The Baltimore Colts earned the tribute in again beating the Giants to retain their world football championship

It was not the best football game ever played, but it was won by probably the best football team that aver played. A superlative performance earned the Baltimore Colts their world title for the second straight year. Their defense, the best in the business, stifled the good Giant attack for 59 minutes and 28 seconds, allowing New York a touchdown when the game was already well won, and this fourth-quarter team exploded once again in the final period to score 17 points against a defense that can now only be rated as pro football's second best.

But for nearly three-quarters of this very tough game, the New York Giants, using a percentage defense set up by their brilliant assistant coach, Tom Landry, held the Colt attack well in check. "We decided to gamble on Lenny Moore," Landry explained. "You can't cover all of the Colt offensive weapons. We wanted to stop their running game and provide double coverage on Raymond Berry and Jim Mutscheller. That meant we had to cover Moore with one man—Lindon Crow. We figured that Moore might, in the course of the game, get two touchdowns, but we figured that we could get more than that. I thought we might win by something like 17-14 or 21-17 if the defense worked. And it did work, too."

Moore got one of the touchdowns expected of him in the Colts' first offensive series. Unitas called a pass to Berry, but the league's best receiver was covered tenaciously by two Giants. So Unitas faked a throw to Berry, then turned and whipped a hard, fast pass to Moore. Moore hesitated briefly, then faked out and cut in cleanly, and he caught the pass three steps ahead of Crow on the Giant 35 and went in for the touchdown unscathed.

This was to be the pattern of the Colt success later in the game. Seldom did Unitas try long passes, and the Colt running game was effectively throttled by the strong Giant line and linebackers. ("We think short to get long gains," Baltimore Coach Weeb Ewbank explained. "And you don't like to throw long against a guy like Patton. He covers an awful lot of ground after the ball is in the air.")

The Giant attack was moving well during the first half. Charlie Conerly took advantage of the tight 4-3 defense the Colts opened with to send Gifford and Webster wide around the ends on quick pitchouts. When he found that the Colt middle linebacker, Dick Szymanski, was flying out to the flank the moment he made a motion to throw wide, Conerly faked the throw and handed the ball to Triplett, who rumbled through a gaping hole in the middle of the Baltimore line and ran 28 yards to the Colt 16. The Colts adjusted their defense, setting the corner linebackers to stop the sweeps, and the Giants finally settled for the first of the three field goals kicked by Pat Summerall.

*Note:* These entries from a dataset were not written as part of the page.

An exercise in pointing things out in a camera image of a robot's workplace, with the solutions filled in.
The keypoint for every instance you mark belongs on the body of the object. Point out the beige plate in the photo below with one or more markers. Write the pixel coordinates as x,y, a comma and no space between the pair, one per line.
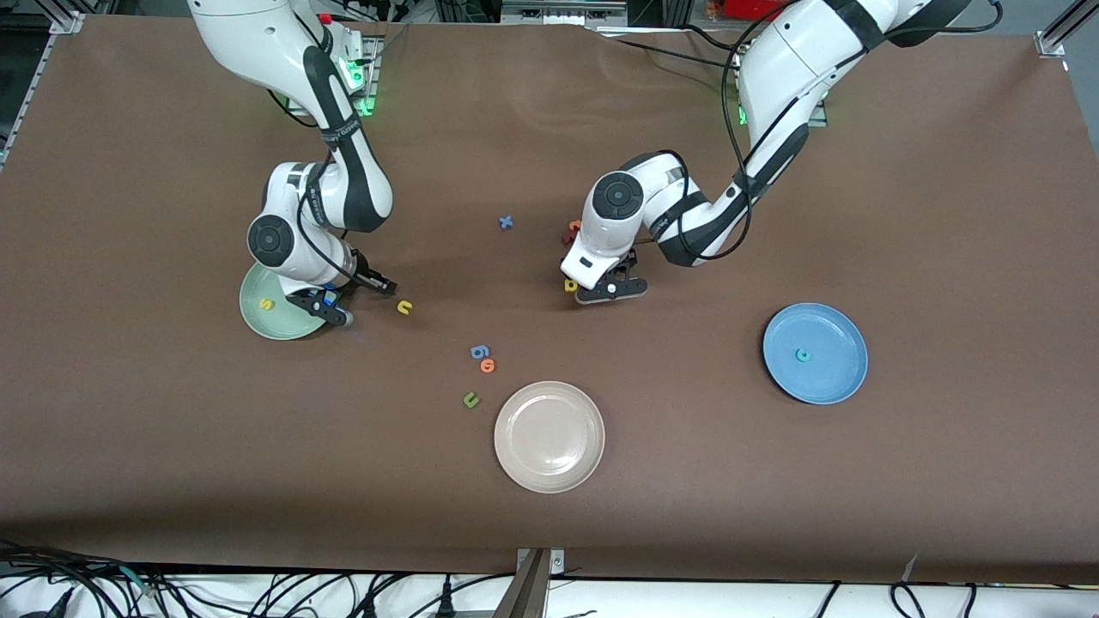
549,437

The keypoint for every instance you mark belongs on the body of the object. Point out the brown table cover mat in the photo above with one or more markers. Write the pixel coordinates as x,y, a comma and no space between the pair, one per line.
687,481

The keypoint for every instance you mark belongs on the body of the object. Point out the white tape scrap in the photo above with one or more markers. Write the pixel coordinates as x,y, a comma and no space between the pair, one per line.
908,566

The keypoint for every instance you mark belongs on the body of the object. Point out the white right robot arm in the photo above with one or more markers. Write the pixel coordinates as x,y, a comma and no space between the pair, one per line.
258,34

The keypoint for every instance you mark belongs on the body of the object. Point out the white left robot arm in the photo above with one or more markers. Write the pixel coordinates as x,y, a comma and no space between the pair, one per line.
790,69

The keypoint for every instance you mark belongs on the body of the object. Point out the grey metal box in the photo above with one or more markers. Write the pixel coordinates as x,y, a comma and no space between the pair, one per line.
562,13

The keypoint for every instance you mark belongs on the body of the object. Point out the red box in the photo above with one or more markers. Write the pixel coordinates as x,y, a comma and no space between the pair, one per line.
747,9

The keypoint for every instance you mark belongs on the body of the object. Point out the metal table bracket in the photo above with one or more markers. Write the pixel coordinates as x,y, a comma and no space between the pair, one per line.
528,592

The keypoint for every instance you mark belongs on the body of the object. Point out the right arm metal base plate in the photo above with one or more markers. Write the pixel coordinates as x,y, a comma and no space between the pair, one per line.
373,60

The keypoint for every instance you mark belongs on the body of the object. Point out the aluminium frame profile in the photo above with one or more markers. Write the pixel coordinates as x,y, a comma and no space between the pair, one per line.
60,21
1060,30

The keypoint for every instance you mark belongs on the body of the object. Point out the blue plate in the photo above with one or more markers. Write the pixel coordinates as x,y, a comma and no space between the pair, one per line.
824,378

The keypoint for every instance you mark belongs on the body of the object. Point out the green plate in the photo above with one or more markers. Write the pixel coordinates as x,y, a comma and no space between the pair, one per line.
275,324

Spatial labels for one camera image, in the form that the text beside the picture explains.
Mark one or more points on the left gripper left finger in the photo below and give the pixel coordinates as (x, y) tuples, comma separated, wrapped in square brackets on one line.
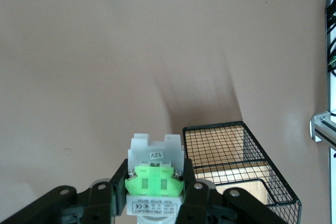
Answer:
[(78, 208)]

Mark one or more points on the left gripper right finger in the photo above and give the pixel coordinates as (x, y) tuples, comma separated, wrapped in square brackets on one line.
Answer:
[(210, 208)]

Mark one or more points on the red push button switch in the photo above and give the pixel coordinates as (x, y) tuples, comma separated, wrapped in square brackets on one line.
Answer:
[(155, 150)]

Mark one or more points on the brown table mat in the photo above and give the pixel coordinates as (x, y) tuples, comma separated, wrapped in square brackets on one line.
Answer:
[(105, 51)]

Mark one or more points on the small green connector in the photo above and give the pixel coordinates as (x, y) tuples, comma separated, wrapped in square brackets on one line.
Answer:
[(334, 62)]

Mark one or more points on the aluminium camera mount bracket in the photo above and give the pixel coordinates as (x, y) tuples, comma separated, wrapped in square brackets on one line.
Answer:
[(321, 127)]

The second Giant field goal came seconds before the end of a second quarter which was played on even terms. Conerly, throwing into the zone defense of the Colts, was completing key passes well, but when he moved his team downfield the Colt defense grew tighter and tighter as the area in the zones covered by Colt defenders dwindled. It was late in this period that the first of some key injuries to Giant personnel occurred. Jim Patton injured the arch of his left foot and limped out of the game. He was replaced by Bill Stits, a good defensive back, but his loss was to cost the Giants dearly in the violent fourth quarter.

Now, however, with the Giants covering Colt receivers so well that time and again Unitas was forced to take a loss when he could not find an open target, Patton's absence did not seem so vital. Immediately after Patton left the game, Unitas was thrown for losses on successive plays, and the Giants ended the period by driving 52 yards in five plays to set up Summerall's curving 37-yard field goal, which Colt Defensive Captain Gino Marchetti vehemently maintained had gone wide.

A third Summerall field goal gave the Giants the lead early in the third period, and at this point in the game the New Yorkers appeared to have established control. ("This is a game of momentum," Landry said later. "We had good momentum then. We were moving the ball well. Charlie wasn't getting as much protection as he has in the past, but Schnelker was doing a great job and we were rolling. When we lost that momentum, the Colts took it over and we never got it back.")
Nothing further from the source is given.